Note how many lines in the following material mention "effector", then give that number by itself.

* **Data excerpt**

----

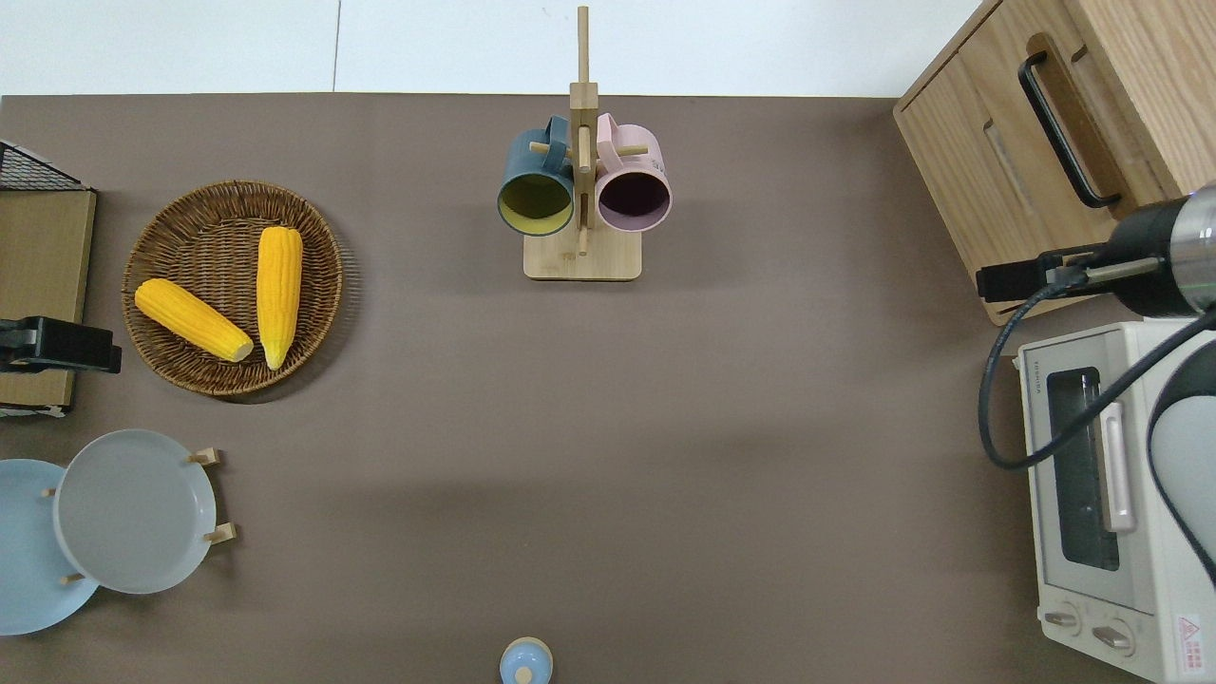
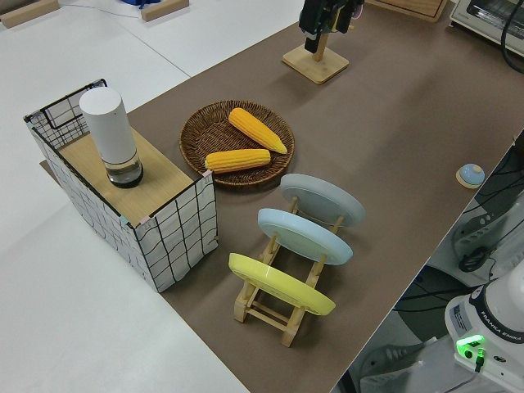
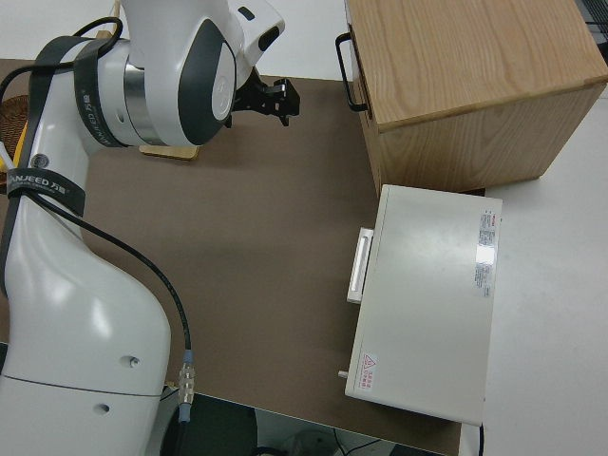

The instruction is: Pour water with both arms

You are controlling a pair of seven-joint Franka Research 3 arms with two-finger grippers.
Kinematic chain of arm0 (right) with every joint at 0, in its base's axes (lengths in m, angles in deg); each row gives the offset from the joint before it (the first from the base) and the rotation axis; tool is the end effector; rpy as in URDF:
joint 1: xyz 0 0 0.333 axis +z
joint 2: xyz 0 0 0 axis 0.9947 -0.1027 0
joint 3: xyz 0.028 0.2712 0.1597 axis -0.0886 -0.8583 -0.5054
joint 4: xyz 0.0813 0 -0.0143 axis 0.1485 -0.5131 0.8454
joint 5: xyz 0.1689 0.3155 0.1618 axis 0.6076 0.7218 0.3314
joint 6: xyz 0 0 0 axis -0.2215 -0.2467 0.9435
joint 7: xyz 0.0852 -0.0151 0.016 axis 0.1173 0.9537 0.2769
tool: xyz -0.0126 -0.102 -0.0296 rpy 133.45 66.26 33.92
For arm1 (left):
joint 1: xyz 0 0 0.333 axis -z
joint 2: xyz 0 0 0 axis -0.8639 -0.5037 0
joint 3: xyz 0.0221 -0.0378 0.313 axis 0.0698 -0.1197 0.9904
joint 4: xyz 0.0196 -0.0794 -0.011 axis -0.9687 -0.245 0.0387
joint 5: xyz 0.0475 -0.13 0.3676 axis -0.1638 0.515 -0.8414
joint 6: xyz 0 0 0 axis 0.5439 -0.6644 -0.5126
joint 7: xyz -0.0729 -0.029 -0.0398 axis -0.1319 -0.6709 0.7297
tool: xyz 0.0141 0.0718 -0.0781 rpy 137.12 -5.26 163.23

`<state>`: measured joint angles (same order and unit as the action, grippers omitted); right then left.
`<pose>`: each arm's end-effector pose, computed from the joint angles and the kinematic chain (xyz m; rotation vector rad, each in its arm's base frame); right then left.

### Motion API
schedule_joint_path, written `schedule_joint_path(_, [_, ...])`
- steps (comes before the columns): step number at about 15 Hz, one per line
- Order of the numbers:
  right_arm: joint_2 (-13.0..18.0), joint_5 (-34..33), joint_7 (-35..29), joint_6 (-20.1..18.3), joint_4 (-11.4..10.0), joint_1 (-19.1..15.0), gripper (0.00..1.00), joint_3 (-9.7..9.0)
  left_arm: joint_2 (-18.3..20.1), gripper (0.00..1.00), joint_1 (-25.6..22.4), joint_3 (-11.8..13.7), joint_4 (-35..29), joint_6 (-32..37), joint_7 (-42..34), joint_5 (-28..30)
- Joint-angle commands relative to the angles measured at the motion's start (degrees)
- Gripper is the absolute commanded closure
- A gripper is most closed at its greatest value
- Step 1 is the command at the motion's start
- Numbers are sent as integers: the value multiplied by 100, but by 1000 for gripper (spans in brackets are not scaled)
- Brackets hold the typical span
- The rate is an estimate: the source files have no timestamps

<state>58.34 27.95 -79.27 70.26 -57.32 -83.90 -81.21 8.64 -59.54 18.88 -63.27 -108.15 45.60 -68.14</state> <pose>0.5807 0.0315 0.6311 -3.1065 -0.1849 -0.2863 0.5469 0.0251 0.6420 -3.1293 0.0290 -0.0060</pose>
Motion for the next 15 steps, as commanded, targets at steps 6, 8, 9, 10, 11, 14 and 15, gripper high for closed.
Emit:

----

* **Problem solution**
2